Altered beta-actin gene expression in phorbol myristate acetate-treated chondrocytes and fibroblasts.

L C Gerstenfeld, M H Finer, H Boedtker
PMCID: PMC366873  PMID: 4033660

Abstract

Phorbol-12-myristate-13-acetate (PMA), a potent tumor promoter, was shown to have opposite effects on the cellular morphology and steady-state levels of beta-actin mRNA in embryonic chicken muscle fibroblasts and sternal chondrocytes. When fibroblasts were treated with PMA, they formed foci of densely packed cells, ceased to adhere to culture plates, and had significantly reduced levels of beta-actin mRNA and protein. Conversely, when treated with PMA, floating chondrocytes attached to culture dishes, spread out, and began to accumulate high levels of beta-actin mRNA and proteins.
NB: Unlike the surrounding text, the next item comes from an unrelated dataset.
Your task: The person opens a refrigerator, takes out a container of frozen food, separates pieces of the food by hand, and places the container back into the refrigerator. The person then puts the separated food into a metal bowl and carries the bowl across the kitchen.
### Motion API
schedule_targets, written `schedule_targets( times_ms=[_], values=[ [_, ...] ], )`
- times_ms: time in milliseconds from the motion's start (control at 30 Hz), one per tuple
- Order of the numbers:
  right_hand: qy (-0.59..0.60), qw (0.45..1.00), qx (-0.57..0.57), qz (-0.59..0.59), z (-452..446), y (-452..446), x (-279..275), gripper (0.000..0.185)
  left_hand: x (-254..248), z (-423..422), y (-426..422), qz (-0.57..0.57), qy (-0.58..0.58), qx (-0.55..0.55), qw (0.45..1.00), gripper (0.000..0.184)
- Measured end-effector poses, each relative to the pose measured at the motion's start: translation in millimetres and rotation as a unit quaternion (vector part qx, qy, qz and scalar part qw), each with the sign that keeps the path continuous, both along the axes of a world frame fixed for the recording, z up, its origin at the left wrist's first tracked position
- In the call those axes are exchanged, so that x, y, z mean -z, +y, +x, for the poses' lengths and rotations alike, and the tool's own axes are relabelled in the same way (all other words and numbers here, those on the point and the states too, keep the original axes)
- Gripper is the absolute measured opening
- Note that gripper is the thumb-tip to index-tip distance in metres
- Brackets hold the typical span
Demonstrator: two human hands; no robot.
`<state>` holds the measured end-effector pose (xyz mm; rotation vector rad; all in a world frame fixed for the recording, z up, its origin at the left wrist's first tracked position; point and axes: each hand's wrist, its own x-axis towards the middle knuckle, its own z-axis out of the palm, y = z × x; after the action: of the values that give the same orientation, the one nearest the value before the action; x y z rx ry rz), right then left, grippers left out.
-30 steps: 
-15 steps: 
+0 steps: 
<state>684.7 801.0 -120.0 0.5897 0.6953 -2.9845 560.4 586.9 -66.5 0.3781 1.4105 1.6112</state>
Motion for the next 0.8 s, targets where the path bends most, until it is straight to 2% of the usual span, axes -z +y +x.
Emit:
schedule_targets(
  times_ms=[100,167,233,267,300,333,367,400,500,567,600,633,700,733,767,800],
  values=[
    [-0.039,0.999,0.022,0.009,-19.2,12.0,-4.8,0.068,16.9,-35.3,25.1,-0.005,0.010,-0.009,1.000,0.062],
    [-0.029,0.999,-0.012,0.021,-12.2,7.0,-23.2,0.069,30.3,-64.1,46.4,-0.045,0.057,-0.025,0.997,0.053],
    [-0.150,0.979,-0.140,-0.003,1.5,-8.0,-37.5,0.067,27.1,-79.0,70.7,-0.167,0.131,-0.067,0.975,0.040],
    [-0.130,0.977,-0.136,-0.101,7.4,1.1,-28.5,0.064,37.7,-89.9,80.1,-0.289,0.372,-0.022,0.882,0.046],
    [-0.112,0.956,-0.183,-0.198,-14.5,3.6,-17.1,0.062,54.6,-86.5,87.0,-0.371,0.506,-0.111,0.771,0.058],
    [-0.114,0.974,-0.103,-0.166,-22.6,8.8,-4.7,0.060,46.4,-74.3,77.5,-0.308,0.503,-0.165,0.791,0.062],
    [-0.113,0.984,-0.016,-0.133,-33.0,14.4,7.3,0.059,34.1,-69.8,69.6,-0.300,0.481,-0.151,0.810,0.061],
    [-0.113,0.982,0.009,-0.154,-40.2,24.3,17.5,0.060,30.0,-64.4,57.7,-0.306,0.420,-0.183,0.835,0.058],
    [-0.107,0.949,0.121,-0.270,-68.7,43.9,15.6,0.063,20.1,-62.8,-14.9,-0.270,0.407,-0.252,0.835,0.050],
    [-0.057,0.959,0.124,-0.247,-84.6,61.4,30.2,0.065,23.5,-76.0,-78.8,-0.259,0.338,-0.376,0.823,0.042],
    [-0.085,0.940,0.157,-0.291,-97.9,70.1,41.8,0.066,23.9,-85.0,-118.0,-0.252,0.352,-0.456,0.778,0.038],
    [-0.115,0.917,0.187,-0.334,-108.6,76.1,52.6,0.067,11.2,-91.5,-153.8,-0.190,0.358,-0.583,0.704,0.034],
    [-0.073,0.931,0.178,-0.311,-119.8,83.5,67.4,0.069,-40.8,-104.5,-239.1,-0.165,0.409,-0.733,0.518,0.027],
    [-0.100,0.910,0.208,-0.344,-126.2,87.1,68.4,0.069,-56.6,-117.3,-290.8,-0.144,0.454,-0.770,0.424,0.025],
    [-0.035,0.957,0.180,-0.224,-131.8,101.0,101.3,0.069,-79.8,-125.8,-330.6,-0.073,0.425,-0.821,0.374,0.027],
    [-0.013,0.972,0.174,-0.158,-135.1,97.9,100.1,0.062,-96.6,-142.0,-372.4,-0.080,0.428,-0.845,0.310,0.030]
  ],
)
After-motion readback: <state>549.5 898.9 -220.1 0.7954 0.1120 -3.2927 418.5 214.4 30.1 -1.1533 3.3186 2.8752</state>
In the sternal chondrocytes the stimulation of the beta-actin mRNA production was accompanied by increased steady-state levels of fibronectin mRNAs and protein. These alterations were concomitant with a fivefold reduction in type II collagen mRNA and a cessation in its protein production. After fibronectin and actin mRNAs and proteins reached their maximal levels, type I collagen mRNA and protein synthesis were turned on. Removal of PMA resulted in reduced beta-actin mRNA levels in chondrocytes and in a further alteration in the cell morphology. These observed correlations between changes in cell adhesion and morphology and beta-actin expression suggest that the effect of PMA on cell shape and adhesion may result in changes in the microfilament organization of the cytoskeleton which ultimately lead to changes in the extracellular matrix produced by the cells.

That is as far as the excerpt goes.